Sie wischte sich die Tränen mit zitternden Fingern von den Wangen. Aus ihren grünen Augen rannen immer neue.
»Richard.« Sie schluckte und rang keuchend nach Atem. »Ich wußte nichts davon, Richard. Da war Marlin, und diese Schwester der Finsternis … Ich hatte ja keine Ahnung, daß Yonicks Bruder so krank war, sonst hätte ich niemals –«
Richard hob die Hand, damit sie schwieg. Er sah ihr jedoch an dem verängstigten Blick an, daß es seine finstere Miene war, die sie hatte verstummen lassen.
»Wage nicht zu glauben, dich wegen Nadines grausamer Lügengeschichten erklären zu müssen. Wage es ja nicht. Ich kenne dich, und ich würde niemals so etwas von dir denken. Niemals.«
Sie schloß erleichtert die Augen und ließ sich an seine Brust sinken. »Der arme Junge«, weinte sie.
Er strich ihr über das lange braune Haar. »Ja, ich weiß.«
»Wir haben beide gehört, was der Junge nach seinem Tod gesagt hat, Richard.«
»Noch ein warnendes Zeichen dafür, daß der Tempel der Winde geschändet wurde.«
Sie schob sich von ihm zurück. Ihre grünen Augen suchten seine.
»Wir müssen jetzt alles noch einmal überdenken, Richard. Was du mir über den Tempel der Winde erzählt hast, stammt aus einer einzigen Quelle, und die ist nicht einmal offiziell. Es handelt sich bloß um ein Tagebuch eines einzelnen, der sich damit die Zeit vertrieben hat, während er die Sliph bewachte. Davon abgesehen hast du es nur in Auszügen gelesen, und es ist auf Hoch-D'Haran, was sich nur schwer genau übersetzen läßt. Vielleicht hast du aus dem Tagebuch eine falsche Vorstellung von diesem Tempel der Winde gewonnen.«
»Na ja, ich weiß nicht, ob ich dir zustimmen würde, daß –«
»Du bist todmüde. Du denkst nicht nach. Jetzt kennen wir die Wahrheit. Der Tempel der Winde versucht überhaupt nicht, eine Warnung zu schicken – er versucht, dich zu töten!«
Richard zögerte, als er die Sorge in ihrem Gesicht sah. Er sah nicht nur den Kummer in ihren Augen, sondern auch die Sorge um ihn.
»Bei Kolo klang das ganz anders. Nach allem, was ich gelesen habe, glaube ich, der rote Mond ist eine Warnung, daß der Tempel der Winde geschändet wurde. Als damals der rote Mond zu sehen war –«
»– schrieb Kolo, alles sei in Aufruhr gewesen. Über den Aufruhr hat er sich nicht näher ausgelassen, stimmt's? Vielleicht deswegen, weil der Tempel versuchte, sie umzubringen. Kolo schrieb, die Mannschaft, die den Tempel der Winde fortgeschickt hat, habe sie verraten.
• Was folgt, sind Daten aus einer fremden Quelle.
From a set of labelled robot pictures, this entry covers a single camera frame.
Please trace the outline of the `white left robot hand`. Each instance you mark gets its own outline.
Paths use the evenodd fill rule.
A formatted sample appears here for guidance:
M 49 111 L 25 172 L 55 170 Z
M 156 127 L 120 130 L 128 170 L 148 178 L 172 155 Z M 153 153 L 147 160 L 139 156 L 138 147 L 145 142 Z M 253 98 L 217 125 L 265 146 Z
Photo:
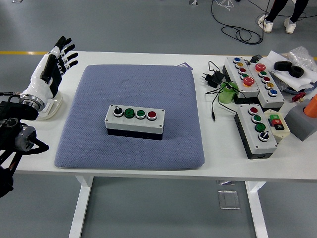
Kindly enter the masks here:
M 62 76 L 78 63 L 75 59 L 78 53 L 69 54 L 75 48 L 71 41 L 62 36 L 53 49 L 42 57 L 30 78 L 29 86 L 21 93 L 20 103 L 40 111 L 49 99 L 57 95 Z

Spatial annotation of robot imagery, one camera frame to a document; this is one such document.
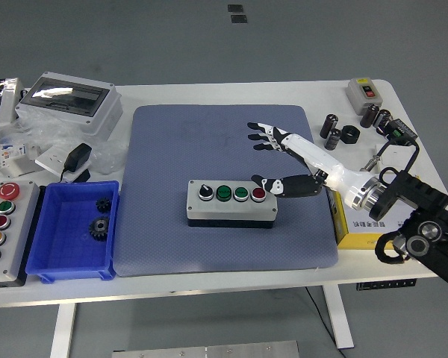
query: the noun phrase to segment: white robotic hand
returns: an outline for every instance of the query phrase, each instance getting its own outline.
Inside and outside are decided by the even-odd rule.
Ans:
[[[314,143],[280,128],[262,123],[248,123],[251,129],[262,134],[250,134],[250,140],[265,140],[254,145],[255,150],[284,151],[307,166],[312,175],[297,175],[295,177],[264,179],[259,175],[252,180],[266,191],[278,197],[295,198],[316,195],[324,185],[342,195],[346,205],[354,209],[367,208],[370,211],[375,191],[382,191],[382,184],[369,172],[355,172],[346,169],[342,163],[317,147]]]

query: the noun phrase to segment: blue mat
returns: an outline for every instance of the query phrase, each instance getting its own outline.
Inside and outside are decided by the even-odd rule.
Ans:
[[[187,226],[191,179],[250,180],[308,174],[290,155],[255,151],[247,122],[312,141],[305,112],[278,105],[158,105],[137,108],[116,220],[119,276],[329,267],[337,245],[325,190],[278,199],[272,229]]]

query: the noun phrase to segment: cardboard box
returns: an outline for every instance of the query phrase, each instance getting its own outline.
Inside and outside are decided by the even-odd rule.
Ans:
[[[327,195],[339,249],[375,249],[379,237],[384,233],[398,230],[413,211],[407,204],[397,201],[387,215],[376,222],[370,218],[368,211],[355,210],[346,206],[338,192],[329,190]],[[385,248],[392,249],[393,246],[388,243]]]

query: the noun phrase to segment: red emergency stop button
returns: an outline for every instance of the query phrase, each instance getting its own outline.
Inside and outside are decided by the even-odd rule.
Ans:
[[[256,203],[266,200],[266,191],[262,188],[254,188],[252,190],[251,199]]]
[[[20,186],[17,183],[5,183],[0,186],[0,199],[13,200],[20,193]]]

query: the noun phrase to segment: gear
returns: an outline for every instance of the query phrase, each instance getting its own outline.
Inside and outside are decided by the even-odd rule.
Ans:
[[[100,216],[99,218],[94,219],[88,229],[91,236],[97,241],[106,241],[108,238],[109,222],[110,219],[106,216]]]
[[[96,209],[100,213],[109,213],[111,210],[111,201],[108,198],[100,198],[96,201]]]

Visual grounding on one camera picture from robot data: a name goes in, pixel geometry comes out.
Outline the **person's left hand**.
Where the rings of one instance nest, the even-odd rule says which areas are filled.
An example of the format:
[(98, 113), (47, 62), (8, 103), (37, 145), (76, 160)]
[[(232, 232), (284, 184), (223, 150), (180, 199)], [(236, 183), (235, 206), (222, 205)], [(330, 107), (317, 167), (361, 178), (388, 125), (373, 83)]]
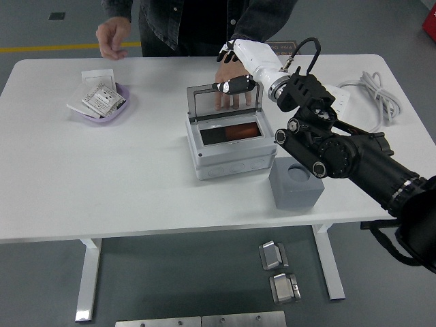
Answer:
[[(222, 83), (229, 79), (237, 78), (239, 76), (248, 75), (249, 72), (244, 68), (241, 62), (220, 63), (219, 69), (215, 74), (215, 82)], [(230, 104), (233, 104), (233, 109), (237, 109), (239, 106), (239, 95), (226, 95), (222, 93), (215, 94), (215, 110), (229, 109)]]

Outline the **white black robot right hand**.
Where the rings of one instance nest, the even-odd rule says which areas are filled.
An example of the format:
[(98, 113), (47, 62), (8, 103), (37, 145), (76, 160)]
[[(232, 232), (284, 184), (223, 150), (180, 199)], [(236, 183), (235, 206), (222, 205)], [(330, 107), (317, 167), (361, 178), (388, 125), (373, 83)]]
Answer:
[(235, 95), (251, 91), (260, 84), (269, 99), (276, 101), (279, 98), (290, 76), (283, 71), (280, 60), (268, 44), (251, 40), (231, 40), (222, 47), (217, 60), (229, 63), (236, 59), (243, 64), (248, 74), (214, 83), (214, 90)]

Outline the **person's right hand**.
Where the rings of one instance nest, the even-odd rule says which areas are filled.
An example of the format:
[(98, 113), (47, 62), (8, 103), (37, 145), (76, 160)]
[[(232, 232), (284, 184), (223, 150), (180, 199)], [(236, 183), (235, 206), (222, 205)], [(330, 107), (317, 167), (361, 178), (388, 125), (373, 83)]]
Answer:
[(131, 22), (128, 18), (116, 16), (100, 24), (96, 31), (99, 51), (103, 58), (118, 61), (127, 56), (122, 42), (129, 36)]

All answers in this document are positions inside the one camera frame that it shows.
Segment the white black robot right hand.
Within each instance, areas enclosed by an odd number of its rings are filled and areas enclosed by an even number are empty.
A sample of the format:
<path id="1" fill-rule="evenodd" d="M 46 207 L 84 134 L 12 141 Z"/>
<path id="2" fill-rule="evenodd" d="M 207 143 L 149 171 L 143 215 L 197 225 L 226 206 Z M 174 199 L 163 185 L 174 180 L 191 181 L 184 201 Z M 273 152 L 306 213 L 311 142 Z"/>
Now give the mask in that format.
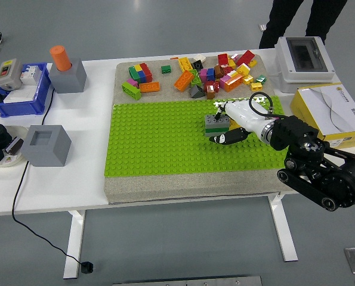
<path id="1" fill-rule="evenodd" d="M 270 143 L 274 119 L 263 116 L 267 111 L 259 103 L 252 101 L 227 101 L 218 106 L 215 118 L 218 119 L 222 112 L 233 119 L 240 128 L 230 130 L 221 135 L 209 138 L 211 142 L 230 145 L 245 140 L 250 133 L 255 133 L 258 139 L 266 144 Z"/>

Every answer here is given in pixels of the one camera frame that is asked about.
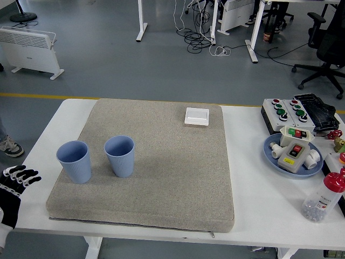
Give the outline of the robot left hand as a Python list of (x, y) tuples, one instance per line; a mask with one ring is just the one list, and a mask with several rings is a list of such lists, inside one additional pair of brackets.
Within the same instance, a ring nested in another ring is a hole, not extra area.
[(38, 171), (25, 165), (6, 168), (1, 172), (1, 252), (7, 235), (16, 227), (20, 209), (20, 195), (31, 184), (40, 181)]

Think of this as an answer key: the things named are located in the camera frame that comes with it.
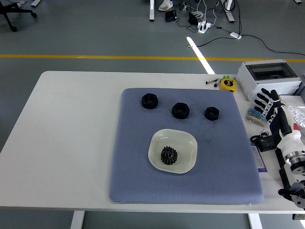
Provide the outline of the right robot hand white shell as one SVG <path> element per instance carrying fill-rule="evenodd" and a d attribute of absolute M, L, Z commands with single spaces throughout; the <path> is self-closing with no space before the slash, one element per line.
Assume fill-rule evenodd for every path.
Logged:
<path fill-rule="evenodd" d="M 299 155 L 305 154 L 305 145 L 301 141 L 299 126 L 289 111 L 288 107 L 280 100 L 276 90 L 268 91 L 264 88 L 257 93 L 254 100 L 255 111 L 259 112 L 269 123 L 271 134 L 268 136 L 258 136 L 254 143 L 260 151 L 280 149 L 284 157 L 297 152 Z"/>

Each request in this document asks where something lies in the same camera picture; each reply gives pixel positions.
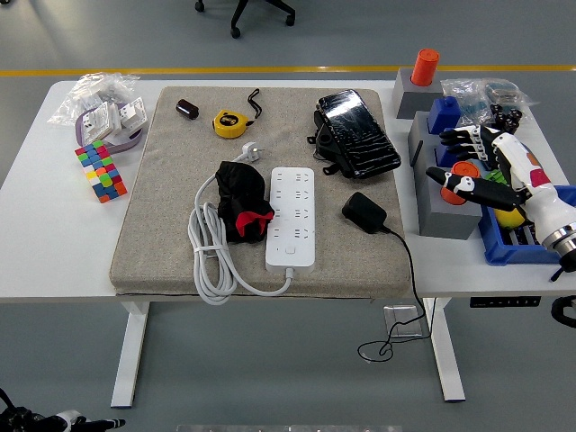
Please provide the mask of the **black white robot left hand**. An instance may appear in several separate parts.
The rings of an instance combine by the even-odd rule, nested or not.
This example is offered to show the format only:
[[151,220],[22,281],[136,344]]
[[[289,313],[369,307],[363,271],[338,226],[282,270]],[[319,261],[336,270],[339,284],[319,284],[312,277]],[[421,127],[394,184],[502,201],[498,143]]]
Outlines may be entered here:
[[44,417],[25,407],[17,407],[1,390],[6,408],[1,413],[2,431],[110,431],[125,426],[122,418],[90,420],[76,410]]

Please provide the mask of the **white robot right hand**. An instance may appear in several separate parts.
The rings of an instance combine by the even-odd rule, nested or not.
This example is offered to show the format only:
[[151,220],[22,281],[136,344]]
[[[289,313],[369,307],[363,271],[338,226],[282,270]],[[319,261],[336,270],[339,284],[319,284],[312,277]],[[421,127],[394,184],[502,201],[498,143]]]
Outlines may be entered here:
[[507,182],[452,174],[436,166],[427,169],[427,176],[473,203],[520,210],[534,223],[536,239],[545,248],[561,257],[575,251],[575,208],[559,198],[537,158],[514,135],[474,125],[444,131],[440,139],[458,159],[476,158],[499,169]]

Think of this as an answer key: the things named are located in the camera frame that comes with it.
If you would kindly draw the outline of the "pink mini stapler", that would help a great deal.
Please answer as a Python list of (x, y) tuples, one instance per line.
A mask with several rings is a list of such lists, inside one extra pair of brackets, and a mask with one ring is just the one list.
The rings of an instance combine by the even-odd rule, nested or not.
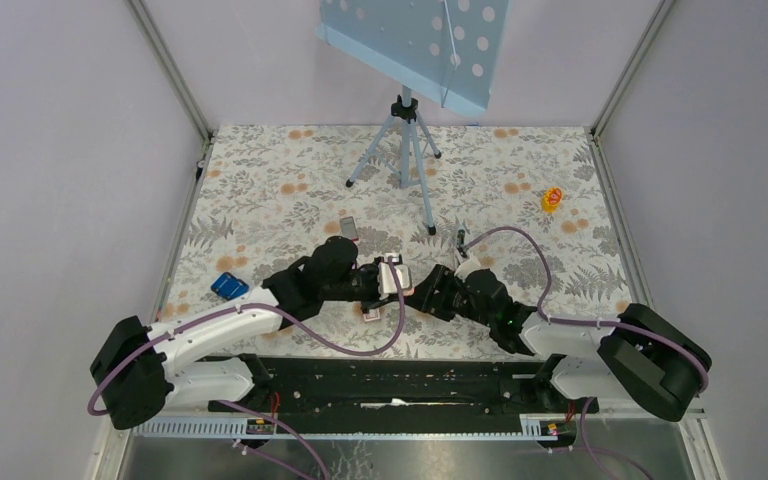
[(399, 287), (400, 292), (405, 296), (411, 296), (414, 292), (413, 279), (410, 268), (405, 264), (399, 264), (394, 267), (394, 282)]

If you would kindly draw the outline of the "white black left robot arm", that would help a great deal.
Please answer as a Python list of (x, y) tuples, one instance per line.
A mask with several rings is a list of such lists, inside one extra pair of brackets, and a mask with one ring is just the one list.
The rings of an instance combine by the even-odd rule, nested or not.
[(152, 325), (136, 316), (117, 322), (90, 364), (96, 389), (88, 413), (106, 415), (125, 430), (172, 406), (226, 400), (248, 411), (261, 409), (270, 397), (267, 380), (239, 359), (210, 363), (205, 357), (247, 337), (300, 326), (329, 301), (376, 307), (411, 290), (401, 255), (363, 265), (357, 256), (354, 241), (333, 236), (260, 286), (205, 313)]

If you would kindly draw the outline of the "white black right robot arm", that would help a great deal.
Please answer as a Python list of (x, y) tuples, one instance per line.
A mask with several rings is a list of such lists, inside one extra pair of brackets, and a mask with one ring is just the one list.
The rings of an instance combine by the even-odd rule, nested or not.
[(440, 320), (472, 320), (504, 351), (560, 357), (533, 386), (535, 402), (557, 412), (572, 399), (635, 402), (666, 421), (681, 420), (706, 390), (710, 355), (650, 307), (631, 303), (615, 319), (543, 319), (516, 301), (488, 269), (436, 265), (406, 300)]
Sieh den Tatsachen ins Gesicht, Richard. Dieser Junge hat gerade eine Warnung des Tempels der Winde überbracht: ›Der Wind macht Jagd auf dich.‹ Wenn man Jagd auf etwas macht, dann will man es töten. Der Tempel der Winde macht Jagd auf dich – und versucht dich zu töten.«
»Warum hat er dann nicht mich, sondern den Jungen getötet?«
Darauf wußte sie keine Antwort.
Draußen auf der Gasse beobachtete Drefan aus seinen blauen Darken-Rahl-Augen, wie Richard und Kahlan über die Bohlen im Schlamm zurückkamen. Es schien, als gewährten diese Augen einen Einblick in seine Gedanken. Vermutlich mußten Heiler scharfe Menschenbeobachter sein, diese Augen aber gaben Richard ein Gefühl von Nacktheit. Wenigstens konnte er in ihnen keinerlei Magie erkennen.
Nadine und Yonick warteten in stummer Sorge. Richard flüsterte Kahlan zu, sie solle bei Drefan und Yonick warten. Er faßte Nadine am Arm.
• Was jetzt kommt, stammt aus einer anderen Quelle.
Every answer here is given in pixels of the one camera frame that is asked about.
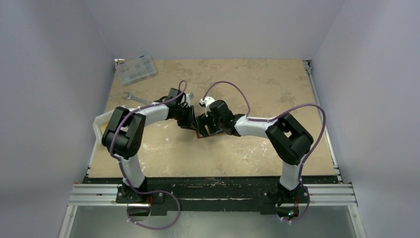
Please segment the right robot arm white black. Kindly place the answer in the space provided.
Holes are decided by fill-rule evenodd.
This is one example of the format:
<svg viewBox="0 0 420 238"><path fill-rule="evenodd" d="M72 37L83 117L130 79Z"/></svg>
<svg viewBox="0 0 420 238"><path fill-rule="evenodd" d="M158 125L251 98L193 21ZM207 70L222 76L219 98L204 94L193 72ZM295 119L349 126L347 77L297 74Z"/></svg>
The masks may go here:
<svg viewBox="0 0 420 238"><path fill-rule="evenodd" d="M233 114L223 100L212 97L200 99L205 113L201 116L211 129L233 136L255 136L268 139L282 160L282 174L277 191L267 195L275 197L278 204L294 202L301 187L302 159L314 142L310 133L289 113L277 119L252 118Z"/></svg>

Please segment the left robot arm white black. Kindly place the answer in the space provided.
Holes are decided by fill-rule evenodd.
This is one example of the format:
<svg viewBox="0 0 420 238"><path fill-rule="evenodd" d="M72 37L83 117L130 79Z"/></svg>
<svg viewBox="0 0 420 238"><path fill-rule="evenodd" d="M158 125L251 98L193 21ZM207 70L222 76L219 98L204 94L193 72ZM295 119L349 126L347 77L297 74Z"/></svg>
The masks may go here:
<svg viewBox="0 0 420 238"><path fill-rule="evenodd" d="M143 107L116 107L102 135L101 144L117 160L123 177L122 186L129 190L128 196L136 203L153 194L138 159L144 129L168 119L176 120L181 128L198 128L190 94L171 88L167 96Z"/></svg>

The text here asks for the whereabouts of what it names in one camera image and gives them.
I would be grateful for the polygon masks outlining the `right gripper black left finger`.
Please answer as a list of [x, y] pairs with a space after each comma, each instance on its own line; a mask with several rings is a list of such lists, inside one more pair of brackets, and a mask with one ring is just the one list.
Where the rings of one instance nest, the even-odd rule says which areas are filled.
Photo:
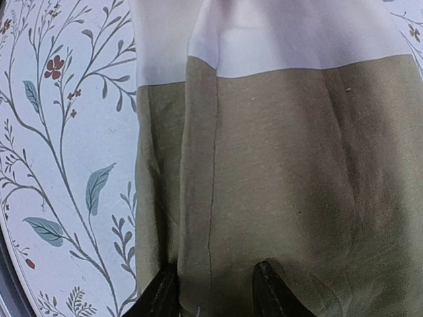
[[161, 269], [123, 317], [178, 317], [176, 264]]

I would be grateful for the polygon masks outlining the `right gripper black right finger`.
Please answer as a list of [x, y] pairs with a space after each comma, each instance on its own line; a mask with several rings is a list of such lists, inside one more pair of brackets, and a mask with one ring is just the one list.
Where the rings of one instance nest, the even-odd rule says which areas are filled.
[[254, 315], [259, 317], [315, 317], [267, 261], [254, 266], [252, 277]]

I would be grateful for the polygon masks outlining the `tan beige underwear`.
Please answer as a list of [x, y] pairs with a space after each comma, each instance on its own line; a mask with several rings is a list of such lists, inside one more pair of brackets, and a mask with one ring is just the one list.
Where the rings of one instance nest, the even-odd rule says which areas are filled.
[[422, 315], [422, 79], [383, 1], [130, 1], [135, 264], [182, 316]]

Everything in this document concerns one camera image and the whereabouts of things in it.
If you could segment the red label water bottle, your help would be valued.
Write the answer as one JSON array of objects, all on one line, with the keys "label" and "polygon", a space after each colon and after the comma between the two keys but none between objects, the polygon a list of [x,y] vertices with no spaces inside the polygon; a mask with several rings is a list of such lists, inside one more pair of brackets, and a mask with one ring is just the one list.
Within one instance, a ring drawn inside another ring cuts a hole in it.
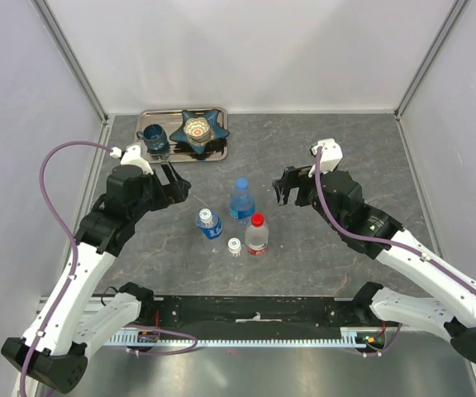
[{"label": "red label water bottle", "polygon": [[250,223],[245,229],[245,246],[252,256],[261,256],[267,249],[269,244],[269,228],[264,219],[264,225],[254,227]]}]

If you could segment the blue cap water bottle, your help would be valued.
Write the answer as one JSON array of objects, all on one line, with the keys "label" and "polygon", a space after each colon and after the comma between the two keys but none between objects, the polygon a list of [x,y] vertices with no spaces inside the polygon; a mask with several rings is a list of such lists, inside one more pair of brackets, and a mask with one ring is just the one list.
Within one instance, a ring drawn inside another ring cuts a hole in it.
[{"label": "blue cap water bottle", "polygon": [[241,224],[246,224],[255,213],[255,199],[248,189],[238,189],[236,183],[230,195],[230,215]]}]

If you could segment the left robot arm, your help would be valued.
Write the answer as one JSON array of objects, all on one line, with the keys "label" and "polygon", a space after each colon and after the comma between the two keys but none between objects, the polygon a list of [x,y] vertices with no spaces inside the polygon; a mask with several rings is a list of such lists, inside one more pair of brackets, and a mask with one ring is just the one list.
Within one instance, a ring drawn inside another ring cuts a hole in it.
[{"label": "left robot arm", "polygon": [[1,353],[21,372],[21,381],[30,377],[67,394],[105,342],[131,323],[154,320],[153,291],[133,282],[123,285],[91,318],[80,319],[98,282],[134,236],[136,224],[148,212],[188,197],[191,184],[172,165],[161,168],[167,184],[136,165],[119,165],[107,177],[106,191],[81,220],[69,263],[40,314],[21,337],[3,343]]}]

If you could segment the blue bottle cap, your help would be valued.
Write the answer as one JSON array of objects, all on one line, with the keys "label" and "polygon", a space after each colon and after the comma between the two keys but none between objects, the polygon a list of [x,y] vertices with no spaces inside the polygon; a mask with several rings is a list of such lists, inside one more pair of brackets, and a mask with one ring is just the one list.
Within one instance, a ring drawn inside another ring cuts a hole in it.
[{"label": "blue bottle cap", "polygon": [[238,178],[238,179],[236,180],[236,187],[237,187],[238,189],[248,189],[248,188],[249,188],[249,181],[248,181],[248,179],[247,179],[247,178],[243,178],[243,177]]}]

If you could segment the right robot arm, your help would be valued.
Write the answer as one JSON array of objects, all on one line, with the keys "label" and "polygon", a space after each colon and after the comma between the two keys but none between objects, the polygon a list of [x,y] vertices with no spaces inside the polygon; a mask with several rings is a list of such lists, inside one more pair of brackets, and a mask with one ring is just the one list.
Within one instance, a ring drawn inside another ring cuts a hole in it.
[{"label": "right robot arm", "polygon": [[430,295],[413,298],[367,283],[351,307],[357,323],[368,326],[381,319],[418,328],[446,340],[476,364],[476,280],[421,244],[394,217],[366,203],[361,185],[347,171],[314,177],[310,166],[289,166],[272,185],[278,204],[287,204],[296,189],[295,204],[312,206],[350,249],[401,273]]}]

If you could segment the red bottle cap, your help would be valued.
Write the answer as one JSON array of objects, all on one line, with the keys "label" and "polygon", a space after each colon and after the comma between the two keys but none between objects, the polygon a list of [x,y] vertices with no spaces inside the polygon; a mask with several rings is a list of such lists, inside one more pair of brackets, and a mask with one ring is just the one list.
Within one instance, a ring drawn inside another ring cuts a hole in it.
[{"label": "red bottle cap", "polygon": [[262,213],[254,213],[250,221],[254,227],[261,227],[264,225],[264,215]]}]
»Nadine, würdest du mich einen Augenblick begleiten, bitte?«
Sie sah ihn strahlend an. »Sicher, Richard.«
Er half ihr die Stufen zum Treppenhaus hoch. Während Richard die Tür schloß, war sie damit beschäftigt, nervös ihr Haar zu richten.
Als die Tür geschlossen war, drehte er sich zu der lächelnden Nadine um und stieß sie krachend mit dem Rücken gegen die Wand, so fest, daß ihr die Luft wegblieb.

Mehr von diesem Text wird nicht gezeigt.